Garth sacó una llave del bolsillo interior de su chaleco y la puso sobre la mesita.

—Éste es el llavín del estudio — dijo—. Los lienzos que quiero están, según creo, en el rincón opuesto a la puerta, detrás de un biombo japonés de seda amarilla. Son bastante grandes: cinco pies de largo por tres y medio de ancho. Si parecen demasiado pesados, colóquelos cara con cara y llame a Simpson para que le ayude a bajarlos hasta aquí. Pero cuidado, ante todo, de no dejarle un momento solo con los lienzos.

«Nurse» Rosemary tomó la llave, atravesó la biblioteca y fue a abrir el piano. Después puso en la mano de Garth el cordón rojo que conducía hasta el instrumento.

—¿Por qué no hace usted un poco de música, míster Dalmain, mientras yo estoy arriba cumpliendo su comisión? Pero antes de subir quiero pedirle algo. Usted sabe cuánto me interesa su arte... Una vez haya encontrado esos cuadros, ¿debo limitarme a echarles una ojeada para reconocerlos o puedo admirarlos a mi gusto, a la luz plena y maravillosa del estudio? Puede usted confiar en que haré sólo lo que usted me ordene.

Garth, artista al fin, artista siempre, no pudo resistir el deseo de que su obra fuera apreciada y admirada, una vez siquiera, por unos ojos inteligentes y comprensivos...

—Puede usted contemplarlos cuanto quiera, señorita Gray-dijo—. Aunque pintados absolutamente de memoria, son la obra más completa que he llevado a cabo en toda mi vida. No hay en ellos nada irreal; pinté en ellos lo que vi, y tal como lo vi, en lo que respecta a la figura femenina que representan. Lo demás es completamente accesorio.

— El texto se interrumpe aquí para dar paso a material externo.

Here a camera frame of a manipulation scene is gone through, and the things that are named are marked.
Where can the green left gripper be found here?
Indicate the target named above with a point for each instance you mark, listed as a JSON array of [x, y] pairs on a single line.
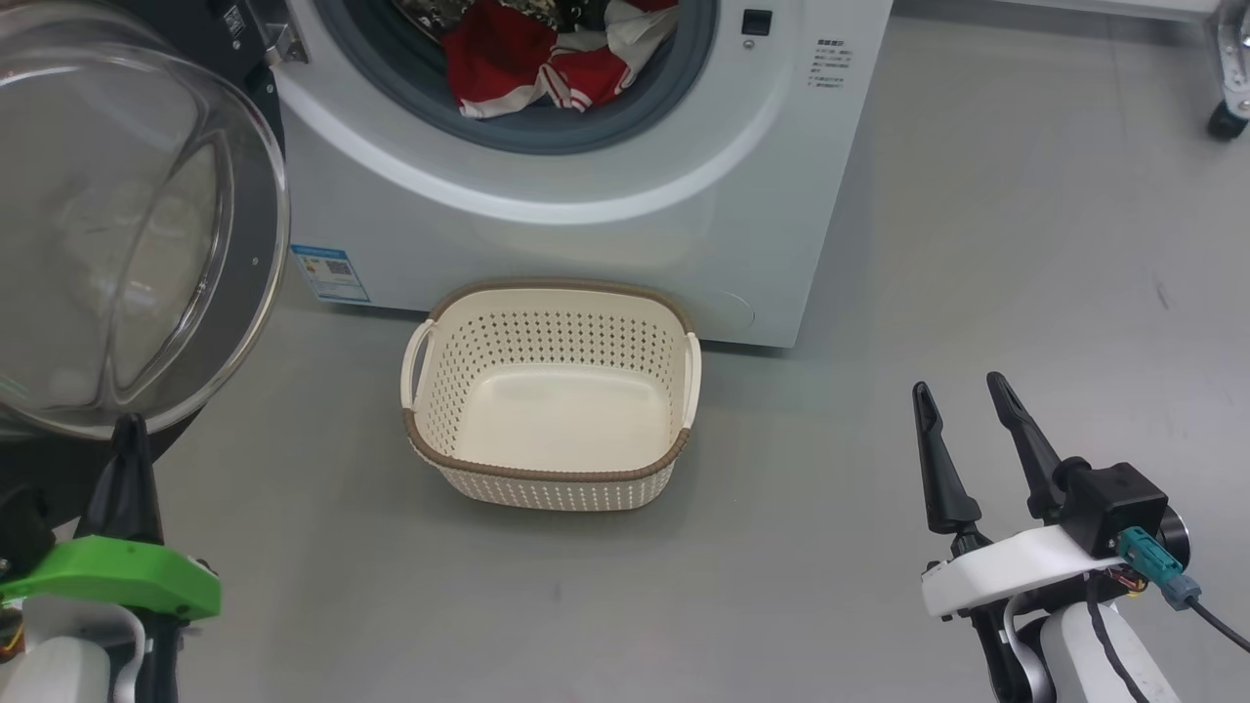
[[107, 576]]

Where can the white front-load washing machine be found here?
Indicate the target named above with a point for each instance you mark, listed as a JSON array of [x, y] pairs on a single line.
[[586, 254]]

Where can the red and white garment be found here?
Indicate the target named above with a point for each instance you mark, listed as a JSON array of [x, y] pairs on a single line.
[[498, 63]]

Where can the metal leg with caster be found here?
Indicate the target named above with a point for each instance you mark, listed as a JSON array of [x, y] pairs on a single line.
[[1232, 68]]

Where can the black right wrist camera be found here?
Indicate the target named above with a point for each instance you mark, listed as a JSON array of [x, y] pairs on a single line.
[[1113, 503]]

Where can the blue energy label sticker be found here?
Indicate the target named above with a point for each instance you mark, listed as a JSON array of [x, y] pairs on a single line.
[[330, 273]]

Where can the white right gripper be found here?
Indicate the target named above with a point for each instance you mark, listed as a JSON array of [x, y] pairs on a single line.
[[1016, 566]]

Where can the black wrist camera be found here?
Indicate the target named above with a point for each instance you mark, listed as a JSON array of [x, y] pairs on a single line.
[[1113, 503], [20, 527]]

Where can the grey rubber door gasket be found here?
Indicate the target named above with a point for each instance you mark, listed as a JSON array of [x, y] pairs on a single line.
[[625, 122]]

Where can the round glass washing machine door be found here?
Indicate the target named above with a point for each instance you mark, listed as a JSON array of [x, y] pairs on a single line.
[[117, 244]]

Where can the door warning text label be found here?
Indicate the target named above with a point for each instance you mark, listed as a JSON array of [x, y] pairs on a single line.
[[830, 63]]

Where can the cream perforated laundry basket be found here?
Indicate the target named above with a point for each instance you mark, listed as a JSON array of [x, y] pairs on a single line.
[[557, 410]]

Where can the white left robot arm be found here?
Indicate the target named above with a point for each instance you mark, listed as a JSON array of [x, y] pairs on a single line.
[[59, 669]]

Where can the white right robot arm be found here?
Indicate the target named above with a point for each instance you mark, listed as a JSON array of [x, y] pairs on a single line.
[[1074, 654]]

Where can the metal door hinge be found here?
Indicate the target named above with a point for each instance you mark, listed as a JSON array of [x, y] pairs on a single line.
[[278, 39]]

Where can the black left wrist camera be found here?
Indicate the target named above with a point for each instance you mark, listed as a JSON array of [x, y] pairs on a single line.
[[20, 527]]

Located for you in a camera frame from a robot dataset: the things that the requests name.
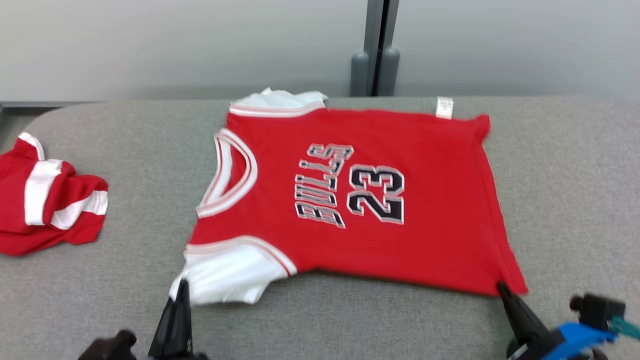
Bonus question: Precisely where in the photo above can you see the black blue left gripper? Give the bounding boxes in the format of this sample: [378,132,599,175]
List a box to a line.
[148,279,211,360]

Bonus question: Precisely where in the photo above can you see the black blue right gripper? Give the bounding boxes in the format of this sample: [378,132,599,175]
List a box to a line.
[497,281,621,360]

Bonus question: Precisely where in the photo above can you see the red Bulls 23 jersey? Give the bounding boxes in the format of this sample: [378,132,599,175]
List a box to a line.
[169,87,529,307]

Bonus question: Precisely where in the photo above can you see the red shorts with white stripes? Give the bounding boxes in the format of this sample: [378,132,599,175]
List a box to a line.
[0,131,109,257]

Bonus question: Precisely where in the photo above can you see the black cable with teal plug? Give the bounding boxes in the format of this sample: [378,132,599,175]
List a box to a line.
[611,315,640,341]

Se levantó y fue hasta el piano. Sus dedos erraron sobre las teclas, y al fin comenzaron a preludiar el Veni Creator.

«Nurse» Rosemary se dirigió a 4a puerta. Al llegar a ella se detuvo.

—¿Cómo reconoceré esos lienzos? — preguntó.

Los acordes del Veni Creator se apagaron en un murmullo. La voz de Garth resonó clara y distinta, pero mezclada a la música, como si fuera un recitado.

—Uno de ellos representa... una mujer y un hombre. Están solos en un jardín; el fondo está apenas esbozado. Ella lleva un vestido de noche, negro, de una tela suave y envolvente; un encaje antiguo formando el cuerpo del vestido rodeando el escote. Este cuadro se llama La esposa.

—¿Y el otro?

—Es la misma mujer y la misma decoración. El hombre que la acompaña no aparece ahora en el cuadro; era inútil pintarlo; visible o invisible, está siempre con ella. La mujer sostiene ahora en sus brazos...

El murmullo del piano se desvaneció; reinó en la estancia un silencio absoluto.

—...sostiene en sus brazos un niño. Este cuadro se llama La madre.

Los acordes del Veni Creator, límpidos y potentes, llenaron la estancia.

Líbranos de nuestros enemigos; trae la paz a nosotros.

Y la puerta se cerró tras «nurse» Rosemary.